Data provided.
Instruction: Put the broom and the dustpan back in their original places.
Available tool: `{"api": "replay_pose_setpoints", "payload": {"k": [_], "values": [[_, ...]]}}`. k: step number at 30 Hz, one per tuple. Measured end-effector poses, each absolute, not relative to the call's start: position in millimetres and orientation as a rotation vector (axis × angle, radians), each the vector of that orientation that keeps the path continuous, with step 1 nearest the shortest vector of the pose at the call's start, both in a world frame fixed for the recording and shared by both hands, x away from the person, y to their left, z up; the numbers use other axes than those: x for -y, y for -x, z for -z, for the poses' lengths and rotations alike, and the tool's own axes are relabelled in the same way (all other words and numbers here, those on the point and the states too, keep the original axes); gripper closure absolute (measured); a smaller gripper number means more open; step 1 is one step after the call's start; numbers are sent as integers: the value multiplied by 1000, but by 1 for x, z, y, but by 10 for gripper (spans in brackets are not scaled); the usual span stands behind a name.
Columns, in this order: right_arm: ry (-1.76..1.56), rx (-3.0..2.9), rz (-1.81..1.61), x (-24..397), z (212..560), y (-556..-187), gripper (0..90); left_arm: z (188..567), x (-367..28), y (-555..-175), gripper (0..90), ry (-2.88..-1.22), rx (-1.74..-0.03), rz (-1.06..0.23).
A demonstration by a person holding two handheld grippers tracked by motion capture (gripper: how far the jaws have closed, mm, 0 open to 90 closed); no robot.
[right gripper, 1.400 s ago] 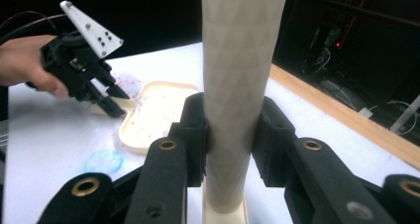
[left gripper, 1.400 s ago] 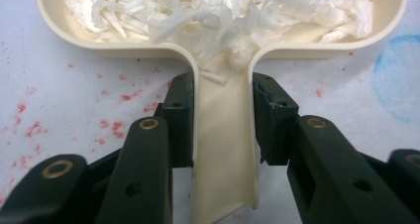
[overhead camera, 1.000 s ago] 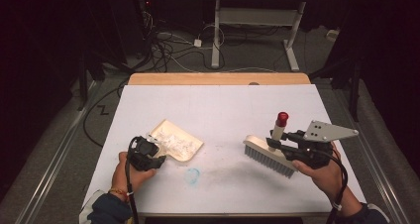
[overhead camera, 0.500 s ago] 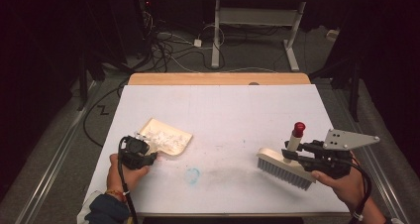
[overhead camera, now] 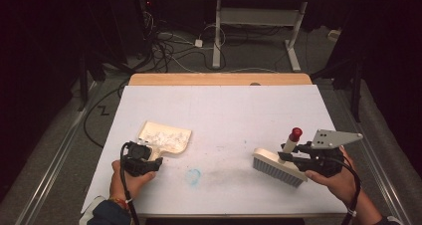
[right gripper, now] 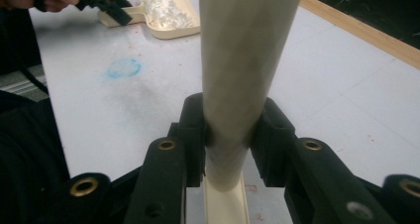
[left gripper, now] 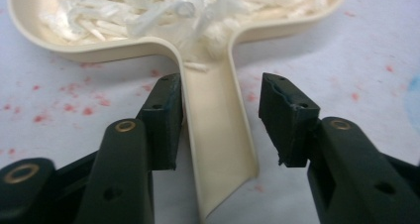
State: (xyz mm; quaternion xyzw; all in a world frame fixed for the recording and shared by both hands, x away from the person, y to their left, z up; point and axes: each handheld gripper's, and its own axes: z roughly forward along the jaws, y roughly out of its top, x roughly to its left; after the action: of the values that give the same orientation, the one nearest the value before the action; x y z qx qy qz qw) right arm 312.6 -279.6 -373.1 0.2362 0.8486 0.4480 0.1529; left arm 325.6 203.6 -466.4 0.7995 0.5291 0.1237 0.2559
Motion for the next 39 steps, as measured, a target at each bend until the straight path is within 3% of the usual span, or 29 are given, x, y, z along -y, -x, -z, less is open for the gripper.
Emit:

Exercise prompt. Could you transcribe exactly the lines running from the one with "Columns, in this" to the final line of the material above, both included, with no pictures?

Your solution.
Columns, in this order: right_arm: ry (-1.76..1.56), rx (-3.0..2.9), rz (-1.81..1.61), x (-24..397), z (212..560), y (-556..-187), gripper (0..90); left_arm: z (188..567), x (-367..28), y (-555..-175), gripper (0..90), ry (-2.88..-1.22), rx (-1.74..-0.03), rz (-1.06..0.23).
A demonstration by a person holding two handheld grippers tracked by motion capture (gripper: how far the jaws have closed, mm, 0 open to 90 closed); no robot.
[right gripper, 1.400 s ago] 
[left gripper, 1.400 s ago] 
[overhead camera, 1.000 s ago] 
[overhead camera, 0.500 s ago] 
[overhead camera, now] 
[right gripper, now] 
[left gripper, now] 
State: (xyz mm; quaternion xyzw; all in a world frame fixed for the recording and shared by both hands, x away from the person, y to their left, z up; point and axes: each handheld gripper's, and its own axes: z roughly forward along the jaws, y roughly out of its top, x roughly to its left; after the action: of the values that give the same orientation, the one nearest the value before the action; x y z qx qy qz qw) right arm 312.6 -279.6 -373.1 0.2362 0.8486 0.4480 0.1529; left arm 325.6 203.6 -466.4 0.7995 0.5291 0.1237 0.2559
Motion for the next 39 steps, as measured, a target at each bend until the straight path is within 3% of the usual span, or 29 are given, x, y, z along -y, -x, -z, less is open for the gripper.
Emit:

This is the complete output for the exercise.